When the shepherd is stricken
the sheep scatter to mourn;
when the god burns,
each pot of fire mourns
in the blazing wood.
A cloud mourns the pilot
lost in the mist of stop-time.
The reckless mourn the meek,
the dwindling lake its streams
and the damaged heart its affections.
There will be no refinement;
error spreads like a crack, crazing the dishes.

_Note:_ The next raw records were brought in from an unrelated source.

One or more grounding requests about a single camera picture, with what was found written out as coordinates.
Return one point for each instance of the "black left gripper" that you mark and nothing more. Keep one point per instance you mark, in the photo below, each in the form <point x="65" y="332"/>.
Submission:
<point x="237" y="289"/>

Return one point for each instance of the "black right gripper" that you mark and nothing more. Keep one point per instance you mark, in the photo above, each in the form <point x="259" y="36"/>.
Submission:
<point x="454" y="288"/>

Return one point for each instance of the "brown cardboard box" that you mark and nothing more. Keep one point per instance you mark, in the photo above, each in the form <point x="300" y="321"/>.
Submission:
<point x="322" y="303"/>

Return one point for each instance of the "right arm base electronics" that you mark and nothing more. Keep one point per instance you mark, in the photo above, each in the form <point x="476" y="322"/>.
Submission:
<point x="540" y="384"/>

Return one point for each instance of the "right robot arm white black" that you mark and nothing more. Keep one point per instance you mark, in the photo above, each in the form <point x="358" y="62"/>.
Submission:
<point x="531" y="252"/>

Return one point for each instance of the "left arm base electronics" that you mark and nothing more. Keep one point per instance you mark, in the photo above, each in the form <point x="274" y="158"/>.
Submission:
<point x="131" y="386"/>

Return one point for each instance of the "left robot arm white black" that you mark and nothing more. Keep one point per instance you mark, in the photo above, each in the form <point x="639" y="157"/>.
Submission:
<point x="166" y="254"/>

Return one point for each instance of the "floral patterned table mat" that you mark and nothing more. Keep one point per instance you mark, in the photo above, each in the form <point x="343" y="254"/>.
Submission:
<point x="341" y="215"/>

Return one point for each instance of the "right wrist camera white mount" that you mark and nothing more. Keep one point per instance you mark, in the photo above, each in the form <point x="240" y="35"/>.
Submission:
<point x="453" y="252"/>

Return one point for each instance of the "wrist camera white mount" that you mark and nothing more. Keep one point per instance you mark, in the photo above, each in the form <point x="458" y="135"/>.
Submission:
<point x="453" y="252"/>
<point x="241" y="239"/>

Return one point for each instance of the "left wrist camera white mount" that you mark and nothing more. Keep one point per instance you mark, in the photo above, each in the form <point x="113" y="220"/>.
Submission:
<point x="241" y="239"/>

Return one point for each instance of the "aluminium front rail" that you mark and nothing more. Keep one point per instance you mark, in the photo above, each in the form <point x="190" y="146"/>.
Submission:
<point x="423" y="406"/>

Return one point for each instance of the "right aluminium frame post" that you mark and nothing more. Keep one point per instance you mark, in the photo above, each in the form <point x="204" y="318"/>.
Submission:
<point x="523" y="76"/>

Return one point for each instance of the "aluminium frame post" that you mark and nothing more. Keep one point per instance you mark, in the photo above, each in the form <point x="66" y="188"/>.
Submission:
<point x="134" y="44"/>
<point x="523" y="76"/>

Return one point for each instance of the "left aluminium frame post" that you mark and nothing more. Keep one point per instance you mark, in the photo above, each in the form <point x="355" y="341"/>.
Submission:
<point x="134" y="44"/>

The husband mourns the virgin
as the moon mourns the day,
But what shall the sun mourn,
that master of praise and shadow?
Shall a river mourn the rain,
grain regret the harvest?
The joiner praises board and nail,
and a shapeless weight on the table
gives thanks for what it is.
Mourn what is broken;
praise what is restored.
Even the Lord of Hosts
calmly awaits his passing
in the sleek seed of the fruit,
in the stone asleep at its station.
But the speeding car is forever,
and the loud noise everlasting,
erupting in metal nearby.
Infinite the disturbance
in paradise on earth,
and soft are the cries of children.
For the angel that is always passing
speaks with me at night,
through the lattice and the vine.
It speaks like a wind-torn scroll,
but has the wings of a stork.
Its hair streams in its coursing,
and its tears flow like cream.
2. Refiner’s Fire
You will go forth leaping, like calves from the stall.
What can I tell you?
In the man I am and the god I will never be,
something calls, day after day,
that looks like a flower
at the volcano’s cliff-edge,
but sounds like if and ever,
and it says out of my mouth:
“I am the Prolific and the Devourer.
I have more fears and pains
than wheat has grains in the field.
I am the head start and the dead end.
Come with your vestige of voles,
your working group of wombats,
ecstasies of egrets, and attitude of ants,
for I am the refiner’s fire.
My fathering is the first thing
and mothering is my last.
I see what you are up to
and all the vacations you plan.
Let the field mouse stand at the station
with two packed bags;
I am both what made him
and the train that arrives like a cat.
I’m the one who eats the sandwich
you were too exhausted to finish;
I trim your hedgerows at night,
flush your forgotten toilets, mail your lost letters
when they turn up under the rug.
I pity the soothsayers, false witnesses,
and accountants of pleasure and pain—
where in misery are they?
In the dawn of the heart, only true men arise,
but I am the rock, as of love abiding;
I will hold you in your speeding
and rush with you through sleep.
I am your tall boots and your bent frame,
your swampland and your hard ground.
At the lifting of the encampment,
I quietly put out your fires,
and I am fire restored, leaping through the wood.
If, on a Mars trip, loneliness invades
and madness wears your name,
I will give you a big hug
and surround you with the children
you remember as your own.
And you will work in peace at the bench of the Lord,
a shoemaker, a tailor, who can close
every breach with his hands.
For you alone, I soften the winds of heaven.
There you will keep a book of remembrance
and another of forgiveness,
and there will be no book
in which your name is rain.
They will say of you then,
this thin man has a fat life,
and his bowls of wine are top-flight.”